__Exercise goal__. Every line containing the string "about" is to be copied from the records.

+---+

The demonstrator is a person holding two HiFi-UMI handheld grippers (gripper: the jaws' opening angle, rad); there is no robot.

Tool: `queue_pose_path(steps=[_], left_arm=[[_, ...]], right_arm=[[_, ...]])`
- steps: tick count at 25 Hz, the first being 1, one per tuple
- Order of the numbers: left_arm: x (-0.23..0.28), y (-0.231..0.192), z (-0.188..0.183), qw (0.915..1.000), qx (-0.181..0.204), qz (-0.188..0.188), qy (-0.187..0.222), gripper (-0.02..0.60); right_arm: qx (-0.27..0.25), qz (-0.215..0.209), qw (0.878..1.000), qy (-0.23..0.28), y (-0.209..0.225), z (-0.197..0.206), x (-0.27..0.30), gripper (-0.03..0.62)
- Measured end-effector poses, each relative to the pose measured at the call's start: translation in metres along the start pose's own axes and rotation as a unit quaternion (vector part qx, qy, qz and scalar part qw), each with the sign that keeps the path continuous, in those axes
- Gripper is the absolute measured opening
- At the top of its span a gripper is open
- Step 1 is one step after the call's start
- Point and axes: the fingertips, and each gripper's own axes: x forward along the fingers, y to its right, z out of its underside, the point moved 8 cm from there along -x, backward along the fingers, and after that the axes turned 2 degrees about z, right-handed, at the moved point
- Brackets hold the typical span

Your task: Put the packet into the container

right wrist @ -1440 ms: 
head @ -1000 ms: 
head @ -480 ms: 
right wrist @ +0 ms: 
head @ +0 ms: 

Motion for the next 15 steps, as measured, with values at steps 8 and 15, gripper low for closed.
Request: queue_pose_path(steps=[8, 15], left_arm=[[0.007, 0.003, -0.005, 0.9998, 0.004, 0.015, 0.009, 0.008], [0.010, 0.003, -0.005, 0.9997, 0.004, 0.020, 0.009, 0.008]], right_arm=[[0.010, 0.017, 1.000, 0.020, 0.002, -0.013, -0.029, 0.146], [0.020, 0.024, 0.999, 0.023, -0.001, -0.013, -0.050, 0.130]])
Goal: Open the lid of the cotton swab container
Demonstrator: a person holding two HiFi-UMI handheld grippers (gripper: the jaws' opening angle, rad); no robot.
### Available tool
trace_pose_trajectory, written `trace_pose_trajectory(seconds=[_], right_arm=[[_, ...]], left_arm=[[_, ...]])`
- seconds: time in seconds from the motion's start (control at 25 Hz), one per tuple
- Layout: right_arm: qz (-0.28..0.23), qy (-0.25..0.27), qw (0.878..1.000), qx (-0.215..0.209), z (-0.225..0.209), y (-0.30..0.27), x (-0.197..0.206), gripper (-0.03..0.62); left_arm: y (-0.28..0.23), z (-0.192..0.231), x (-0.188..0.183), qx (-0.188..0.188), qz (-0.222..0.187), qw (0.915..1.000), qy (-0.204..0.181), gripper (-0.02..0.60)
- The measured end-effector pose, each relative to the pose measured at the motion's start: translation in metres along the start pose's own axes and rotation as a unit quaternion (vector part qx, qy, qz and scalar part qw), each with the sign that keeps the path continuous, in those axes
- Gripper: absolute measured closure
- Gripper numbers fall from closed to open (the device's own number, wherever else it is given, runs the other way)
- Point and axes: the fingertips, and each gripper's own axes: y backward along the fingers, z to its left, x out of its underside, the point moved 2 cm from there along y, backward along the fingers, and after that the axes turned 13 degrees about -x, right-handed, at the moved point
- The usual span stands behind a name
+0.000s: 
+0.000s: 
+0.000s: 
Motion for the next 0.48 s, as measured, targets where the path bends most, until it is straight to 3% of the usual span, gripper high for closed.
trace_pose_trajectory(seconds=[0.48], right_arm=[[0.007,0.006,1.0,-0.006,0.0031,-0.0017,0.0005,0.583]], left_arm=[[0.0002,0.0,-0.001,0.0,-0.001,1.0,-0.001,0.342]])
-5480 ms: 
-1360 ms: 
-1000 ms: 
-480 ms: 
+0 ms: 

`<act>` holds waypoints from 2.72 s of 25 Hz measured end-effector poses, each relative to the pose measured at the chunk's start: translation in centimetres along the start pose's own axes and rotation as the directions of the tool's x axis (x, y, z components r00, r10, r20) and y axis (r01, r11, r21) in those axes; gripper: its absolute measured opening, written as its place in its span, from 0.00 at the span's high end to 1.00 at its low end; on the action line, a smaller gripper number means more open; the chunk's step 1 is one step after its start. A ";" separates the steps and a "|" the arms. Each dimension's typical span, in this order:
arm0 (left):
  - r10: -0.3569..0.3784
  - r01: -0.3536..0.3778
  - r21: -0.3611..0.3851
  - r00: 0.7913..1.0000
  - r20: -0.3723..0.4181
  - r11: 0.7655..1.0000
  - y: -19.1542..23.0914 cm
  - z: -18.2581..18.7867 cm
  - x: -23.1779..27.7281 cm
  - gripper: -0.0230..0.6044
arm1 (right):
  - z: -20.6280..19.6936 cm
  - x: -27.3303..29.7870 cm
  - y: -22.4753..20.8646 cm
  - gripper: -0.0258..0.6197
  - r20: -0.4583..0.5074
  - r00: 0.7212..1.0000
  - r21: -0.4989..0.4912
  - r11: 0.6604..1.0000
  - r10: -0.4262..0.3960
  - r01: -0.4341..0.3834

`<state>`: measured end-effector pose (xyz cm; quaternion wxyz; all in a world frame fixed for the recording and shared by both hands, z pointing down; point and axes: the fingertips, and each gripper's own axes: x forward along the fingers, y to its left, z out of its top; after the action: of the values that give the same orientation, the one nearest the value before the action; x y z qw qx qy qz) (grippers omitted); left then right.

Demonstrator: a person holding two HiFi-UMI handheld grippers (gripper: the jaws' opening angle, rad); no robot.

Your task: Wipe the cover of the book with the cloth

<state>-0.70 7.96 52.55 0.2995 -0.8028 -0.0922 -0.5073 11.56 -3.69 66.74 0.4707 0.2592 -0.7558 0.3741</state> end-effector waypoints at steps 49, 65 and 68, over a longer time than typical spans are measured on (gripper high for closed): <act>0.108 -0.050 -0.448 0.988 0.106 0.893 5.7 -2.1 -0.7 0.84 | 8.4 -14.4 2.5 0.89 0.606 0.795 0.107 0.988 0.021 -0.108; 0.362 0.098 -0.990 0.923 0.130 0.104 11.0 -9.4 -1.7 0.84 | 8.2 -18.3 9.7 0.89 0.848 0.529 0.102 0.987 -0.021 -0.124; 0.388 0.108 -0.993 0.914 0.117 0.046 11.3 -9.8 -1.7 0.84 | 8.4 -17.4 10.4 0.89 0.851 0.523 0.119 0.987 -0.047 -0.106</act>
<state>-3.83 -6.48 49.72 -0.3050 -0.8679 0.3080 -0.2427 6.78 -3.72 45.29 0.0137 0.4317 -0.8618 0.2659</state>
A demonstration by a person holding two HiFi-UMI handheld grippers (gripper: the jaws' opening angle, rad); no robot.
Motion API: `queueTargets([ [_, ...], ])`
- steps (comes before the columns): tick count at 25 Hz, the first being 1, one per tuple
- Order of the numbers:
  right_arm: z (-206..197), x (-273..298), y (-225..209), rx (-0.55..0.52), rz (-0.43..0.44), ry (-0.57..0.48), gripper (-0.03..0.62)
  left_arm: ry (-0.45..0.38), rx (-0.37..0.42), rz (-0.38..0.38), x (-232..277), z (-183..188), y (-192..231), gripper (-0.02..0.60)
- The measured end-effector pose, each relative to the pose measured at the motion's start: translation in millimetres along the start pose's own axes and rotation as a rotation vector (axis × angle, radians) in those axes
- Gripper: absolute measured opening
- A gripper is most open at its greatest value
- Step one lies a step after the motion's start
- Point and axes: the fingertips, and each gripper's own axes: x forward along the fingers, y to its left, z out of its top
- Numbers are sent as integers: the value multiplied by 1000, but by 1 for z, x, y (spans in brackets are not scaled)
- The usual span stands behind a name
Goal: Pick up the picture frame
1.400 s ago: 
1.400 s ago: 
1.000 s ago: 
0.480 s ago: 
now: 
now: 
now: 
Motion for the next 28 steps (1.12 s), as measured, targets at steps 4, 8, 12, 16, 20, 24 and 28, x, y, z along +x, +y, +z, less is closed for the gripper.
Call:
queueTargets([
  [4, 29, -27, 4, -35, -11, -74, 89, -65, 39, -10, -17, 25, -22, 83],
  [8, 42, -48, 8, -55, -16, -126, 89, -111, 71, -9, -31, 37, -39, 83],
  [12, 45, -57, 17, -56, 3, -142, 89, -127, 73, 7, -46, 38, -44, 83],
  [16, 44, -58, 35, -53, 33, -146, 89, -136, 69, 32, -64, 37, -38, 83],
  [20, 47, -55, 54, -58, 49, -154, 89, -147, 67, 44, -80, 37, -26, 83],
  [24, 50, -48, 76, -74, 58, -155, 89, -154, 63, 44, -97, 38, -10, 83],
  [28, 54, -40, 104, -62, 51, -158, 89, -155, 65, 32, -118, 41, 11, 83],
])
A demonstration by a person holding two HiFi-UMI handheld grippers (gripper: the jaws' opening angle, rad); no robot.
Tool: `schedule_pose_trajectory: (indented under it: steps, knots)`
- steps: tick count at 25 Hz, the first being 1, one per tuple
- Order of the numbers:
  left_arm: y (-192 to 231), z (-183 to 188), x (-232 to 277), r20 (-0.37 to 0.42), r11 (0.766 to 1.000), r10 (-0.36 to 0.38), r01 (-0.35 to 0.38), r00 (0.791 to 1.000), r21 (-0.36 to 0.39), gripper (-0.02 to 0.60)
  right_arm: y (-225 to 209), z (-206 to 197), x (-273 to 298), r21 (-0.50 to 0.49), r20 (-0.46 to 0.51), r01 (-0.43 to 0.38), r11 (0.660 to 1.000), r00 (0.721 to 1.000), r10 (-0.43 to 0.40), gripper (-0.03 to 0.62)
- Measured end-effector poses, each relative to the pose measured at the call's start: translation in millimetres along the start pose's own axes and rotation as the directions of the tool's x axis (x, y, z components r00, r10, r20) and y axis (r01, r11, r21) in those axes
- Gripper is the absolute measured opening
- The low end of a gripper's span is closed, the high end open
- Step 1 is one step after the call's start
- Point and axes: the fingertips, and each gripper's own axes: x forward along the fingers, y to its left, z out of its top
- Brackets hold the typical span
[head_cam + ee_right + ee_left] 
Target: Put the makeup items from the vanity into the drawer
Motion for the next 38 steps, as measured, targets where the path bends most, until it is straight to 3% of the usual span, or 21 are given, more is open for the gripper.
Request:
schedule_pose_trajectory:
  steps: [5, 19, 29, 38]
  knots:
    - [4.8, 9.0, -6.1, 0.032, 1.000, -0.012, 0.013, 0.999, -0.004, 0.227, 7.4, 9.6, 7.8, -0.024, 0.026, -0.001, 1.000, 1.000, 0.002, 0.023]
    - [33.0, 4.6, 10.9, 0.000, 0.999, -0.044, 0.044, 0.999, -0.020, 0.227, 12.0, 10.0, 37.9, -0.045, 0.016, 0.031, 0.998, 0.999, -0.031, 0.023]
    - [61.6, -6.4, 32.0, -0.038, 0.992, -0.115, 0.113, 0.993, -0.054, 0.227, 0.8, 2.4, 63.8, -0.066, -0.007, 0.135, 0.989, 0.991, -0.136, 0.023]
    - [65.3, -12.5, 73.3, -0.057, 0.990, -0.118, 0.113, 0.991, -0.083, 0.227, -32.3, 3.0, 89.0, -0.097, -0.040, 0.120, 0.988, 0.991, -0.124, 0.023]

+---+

__Answer to the problem__.
- Point and axes: the fingertips, and each gripper's own axes: x forward along the fingers, y to its right, z out of its underside, the point moved 8 cm from there along -x, backward along the fingers, and after that the axes turned 2 degrees about z, right-handed, at the moved point
- Point and axes: the fingertips, and each gripper's own axes: y backward along the fingers, z to its left, x out of its underside, the point moved 2 cm from there along y, backward along the fingers, and after that the axes turned 13 degrees about -x, right-handed, at the moved point

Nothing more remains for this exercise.